The space contains a lot of exceptions:

Variable time_format

The variable value is a string which is the output format of time used by the function strtime when it is called without parameters. The initial value of the variable is the string "%a %b %d %H:%M:%S %Z %Y".

Time functions

The following functions from the space sys can be used to get information about real time.

Functions for access to information about OS processes

The space sys contains predeclared functions which are used to get information about the current OS process (the Dino interpreter which executes the program). Each OS process has unique identifier and usually the OS processes are called by a concrete user and group and are executed on behalf of the concrete user and group (so called effective identifiers). The following functions return such information. On some OSes the function may return string "Unknown" as a name if there are no notions of user and group identifiers.

Function system (command)

The function executes the command given by a string (the parameter value) in the OS command interpreter. Besides the standard exceptions parnumber and partype the function may generate the exceptions noshell and systemfail.

9.4 Space re

This space contains declarations which can be useful for working with the regular expressions and for pattern matching -- see also the match-statements.

Exception class invregex

This class describes exceptions specific for executing the pmatch-statement and for calling predeclared functions implementing regular expression pattern matching. Although there is only one class for this, the messages which are in the class parameter can be different and explain more details.

Variable split_regex

The variable value is a string which represents a regular expression which is used by the predeclared function split when the second parameter is not given. The initial value of the variable is the string "[ \t]+".

Pattern matching

The space re contains predeclared functions which are used for pattern matching. The pattern is described by regular expressions (regex) and actually a small program describing a string matching. The pattern has default syntax of ONIGURUMA package for Unicode. It is hard to describe formally the pattern syntax. Here is an incomplete strict description. For the full reference, please see OINGURUMA package documentation. The regular expressions have the following syntax:

          Regex = Branch {"|" Branch}

The regex matches anything that matches one of the branches.

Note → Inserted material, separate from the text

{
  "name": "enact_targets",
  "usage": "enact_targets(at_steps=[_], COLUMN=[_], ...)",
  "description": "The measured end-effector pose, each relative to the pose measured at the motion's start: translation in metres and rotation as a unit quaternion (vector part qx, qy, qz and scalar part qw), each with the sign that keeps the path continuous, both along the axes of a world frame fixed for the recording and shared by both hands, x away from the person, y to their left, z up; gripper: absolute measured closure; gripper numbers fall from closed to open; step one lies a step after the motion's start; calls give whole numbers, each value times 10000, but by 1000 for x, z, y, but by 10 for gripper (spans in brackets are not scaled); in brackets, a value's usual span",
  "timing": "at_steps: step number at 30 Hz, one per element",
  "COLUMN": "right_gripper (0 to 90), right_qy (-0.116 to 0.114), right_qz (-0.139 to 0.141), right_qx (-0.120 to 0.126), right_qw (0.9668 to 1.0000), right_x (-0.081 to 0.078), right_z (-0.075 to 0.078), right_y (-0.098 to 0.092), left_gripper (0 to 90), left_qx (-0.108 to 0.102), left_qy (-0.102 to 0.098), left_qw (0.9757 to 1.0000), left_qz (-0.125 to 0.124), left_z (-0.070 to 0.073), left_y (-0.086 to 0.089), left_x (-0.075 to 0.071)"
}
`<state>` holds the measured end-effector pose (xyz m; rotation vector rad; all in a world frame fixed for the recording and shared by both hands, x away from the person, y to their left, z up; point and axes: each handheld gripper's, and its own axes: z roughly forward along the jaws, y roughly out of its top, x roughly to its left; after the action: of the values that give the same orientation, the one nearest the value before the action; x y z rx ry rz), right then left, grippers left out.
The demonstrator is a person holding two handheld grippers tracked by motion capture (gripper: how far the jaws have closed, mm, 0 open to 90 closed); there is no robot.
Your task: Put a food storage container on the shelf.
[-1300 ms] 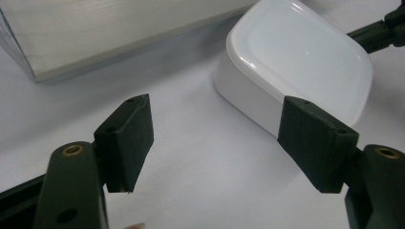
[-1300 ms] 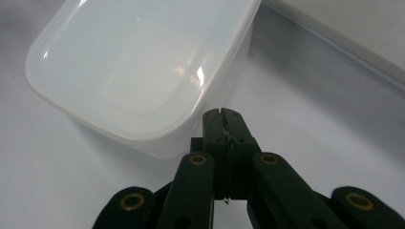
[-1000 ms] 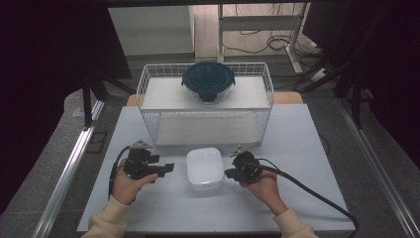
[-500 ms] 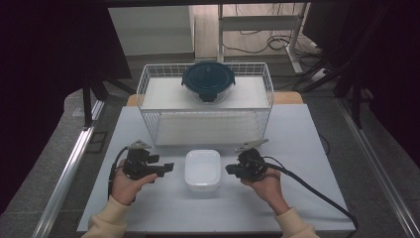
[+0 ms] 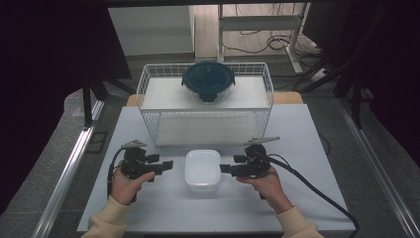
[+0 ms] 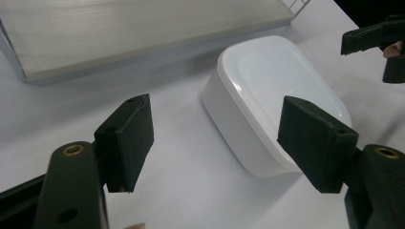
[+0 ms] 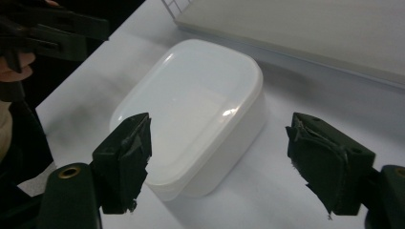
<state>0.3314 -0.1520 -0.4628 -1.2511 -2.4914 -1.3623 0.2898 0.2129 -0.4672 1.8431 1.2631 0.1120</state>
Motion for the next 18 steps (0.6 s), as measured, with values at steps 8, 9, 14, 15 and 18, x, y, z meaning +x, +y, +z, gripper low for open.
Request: enact_targets(at_steps=[8, 9, 14, 15, 18], right_gripper=[233, 240, 253, 253, 253], right_qy=[180, 223, 377, 429, 523], right_qz=[-105, -102, -153, -158, -107], right_qx=[79, 124, 349, 328, 300], right_qw=[9998, 9996, 9986, 9984, 9981], right_x=[3, 3, 8, 10, 15], right_z=[0, 0, 2, 2, 0], right_y=[1, 1, 2, 3, 8], left_gripper=[273, 273, 273, 272, 272], left_qx=[-189, -248, -586, -620, -779], left_qy=[102, 131, 267, 296, 420], left_qw=[9998, 9996, 9979, 9976, 9961], left_qz=[-39, -36, -40, -47, -52], left_z=[-3, -3, -5, -5, -9], left_y=[-2, -3, -3, -4, -8], left_x=[3, 4, 9, 10, 16])
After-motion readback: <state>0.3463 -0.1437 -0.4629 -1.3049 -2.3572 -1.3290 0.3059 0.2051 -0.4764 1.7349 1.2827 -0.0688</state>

          Branch = {Piece}

The branch matches the first piece, followed by the second piece, etc. If the pieces are omitted, the branch matches the null string.

          Piece = Anchor | Unit

          Unit = Atom
               | Unit Quantifier

          Quantifier = Greedy
                     | Reluctant
                     | Possesive

          Greedy = "?"                 // 0 or 1 times
                 | "*"                 // 0 or more times
                 | "+"                 // 1 or more times
                 | Bound

          Bound = "{" Min "," Max "}" // from Min to Max times
                | "{" Min "," "}"     // at least Min times
                | "{" "," Max "}"     // equivalent to {0, Max}
                | "{" Min "}"         // given number times

          Reluctant = "??"
                    | "*?"
                    | "+?"
                    | Bound "?"

          Possesive : "?+"
                    | "*+"
                    | "++"

          Min = <unsigned integer>

          Max = <unsigned integer>

The unit followed by * matches a sequence of 0 or more matches of the unit. An unit followed by + matches a sequence of 1 or more matches of the unit. An unit followed by ? matches a sequence of 0 or 1 matches of the unit.

There is a more general construction (a bound) for describing repetitions of an unit. An unit followed by a bound containing only one integer Min matches a sequence of exactly Min matches of the unit. An unit followed by a bound containing one integer Min and a comma matches a sequence of Min or more matches of the unit. An unit followed by a bound containing a comma and one integer Max matches at most Max repetitions of the unit. An unit followed by a bound containing two integers Min and Max matches a sequence of Min through Max (inclusive) matches of the unit.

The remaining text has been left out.